Determination of soil physicochemical properties

The soil physicochemical properties were determined using Bao’s (2000) soil agrochemical analysis. Soil pH was measured using a pH meter. Soil organic carbon and organic matter contents were determined by the potassium dichromate volumetric method and the dilution heat method, respectively. Soil available phosphorus was determined by sodium bicarbonate extraction and the colorimetric method. Soil total phosphorus was determined using the NaOH melt-molybdenum-antimony resistance colorimetric method. Soil available potassium was determined by the ammonium acetate extraction and atomic absorption method. Soil available nitrogen was determined by the alkaline hydrolysis diffusion method.

Data

WPS Office (Microsoft Inc., Redmond, WA, USA) was used for the statistics, SPSS 17.0 (SPSS Inc., Chicago, IL, USA) for analysis of variance, and Origin 21 (Origin Laboratories, Northampton, MA, USA) for mapping.

Results

Effect of phosphorus-solubilizing fungi on F. taipaiensis bulb biomass

The effects of different phosphorus-solubilizing fungi on bulb biomass of F. taipaiensis are shown in Table 3. The results indicated that the weight of the F. taipaiensis bulbs increased to different degrees compared with the CK group after inoculation with phosphorus-solubilizing fungi. Among them, the Z2 group inoculated with a single phosphorus-solubilizing fungus increased by 6.80% compared with the CK group. In the two groups inoculated with phosphorus-solubilizing fungi, the Z13 group had the largest increase of 51.14% compared with the CK group. In the group inoculated with three kinds of phosphorus-solubilizing fungi, the increase was 62.85% compared with that in the CK group.

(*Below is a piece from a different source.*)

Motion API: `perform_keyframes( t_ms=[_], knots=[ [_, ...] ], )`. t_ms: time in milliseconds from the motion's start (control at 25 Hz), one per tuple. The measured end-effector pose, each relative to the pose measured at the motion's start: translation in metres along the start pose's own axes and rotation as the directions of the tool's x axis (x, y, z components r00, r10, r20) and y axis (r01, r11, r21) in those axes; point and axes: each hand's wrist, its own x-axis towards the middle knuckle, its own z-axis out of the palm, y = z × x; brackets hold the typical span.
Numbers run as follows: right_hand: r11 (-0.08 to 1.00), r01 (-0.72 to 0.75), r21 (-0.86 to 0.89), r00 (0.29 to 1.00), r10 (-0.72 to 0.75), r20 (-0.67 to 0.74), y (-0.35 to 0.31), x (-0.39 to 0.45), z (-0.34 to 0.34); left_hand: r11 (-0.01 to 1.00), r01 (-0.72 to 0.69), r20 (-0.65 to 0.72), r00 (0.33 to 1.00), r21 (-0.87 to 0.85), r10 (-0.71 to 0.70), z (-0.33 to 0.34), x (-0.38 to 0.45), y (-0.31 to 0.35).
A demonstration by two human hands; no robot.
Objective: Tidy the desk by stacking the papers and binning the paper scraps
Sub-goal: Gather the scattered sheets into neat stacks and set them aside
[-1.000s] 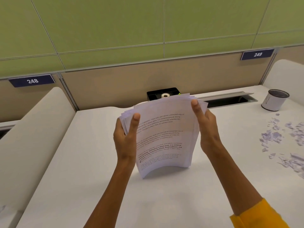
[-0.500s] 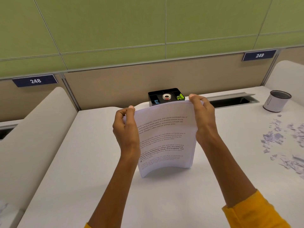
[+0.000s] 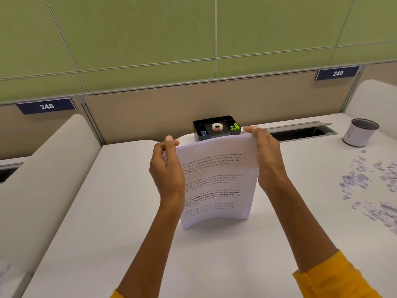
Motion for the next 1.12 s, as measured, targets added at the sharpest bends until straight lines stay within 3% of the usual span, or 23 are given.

The moisture content of the bulbs was 68.07–70.43%. Groups Z13, Z23, and Z123 had the greatest effect on the biomass of F. taipaiensis. Therefore, the inoculation of phosphorus-solubilizing fungi significantly increased the bulb biomass of fritillary.

Table 3:
Weight of bulbous fritillary bulbs before and after inoculation with phosphorus-solubilizing fungi.
No Total fresh weight before planting/g Total fresh weight after planting/g Total dry weight/g Gross weight gain/g Weight gain rate/% Drying rate/%
Z1 9.4754 12.1728 3.8873 2.6974 28.47 31.93
Z2 9.9037 12.9366 3.9734 3.0329 30.62 30.71
Z3 9.6318 12.5259 3.8793 2.8941 30.05 30.97
Z12 9.5762 11.9241 3.5355 2.3479 24.52 29.65
Z13 9.8763 15.8126 4.7979 5.9363 60.11 30.34
Z23 10.1577 19.522 6.0919 9.3643 92.19 31.21
Z123 10.0342 18.7311 5.7588 8.6969 86.67 30.74
CK 3.7351 4.6249 1.3676 0.8898 23.82 29.57
DOI: 10.7717/peerj.19283/table-3

Effect of phosphorus-solubilizing fungus inoculation on the total alkaloid content of fritillary bulbs

The effects of different phosphorus-solubilizing fungi on the total alkaloid contents of F. taipaiensis bulbs are shown in Fig. 1. After inoculation with the phosphorus-solubilizing fungi, the total alkaloid content of the F. taipaiensis bulbs in all treatment groups was significantly higher than that of the CK group (P < 0.05). Among them, the total alkaloid content of the Z3 group increased the most, followed by the Z12, Z13, and Z123 groups, which increased by 83.87%, 66.94%, 52.58%, and 43.55%, respectively, compared with the CK group, indicating that the quality of F. taipaiensis improved significantly after inoculation with phosphorus-solubilizing fungi.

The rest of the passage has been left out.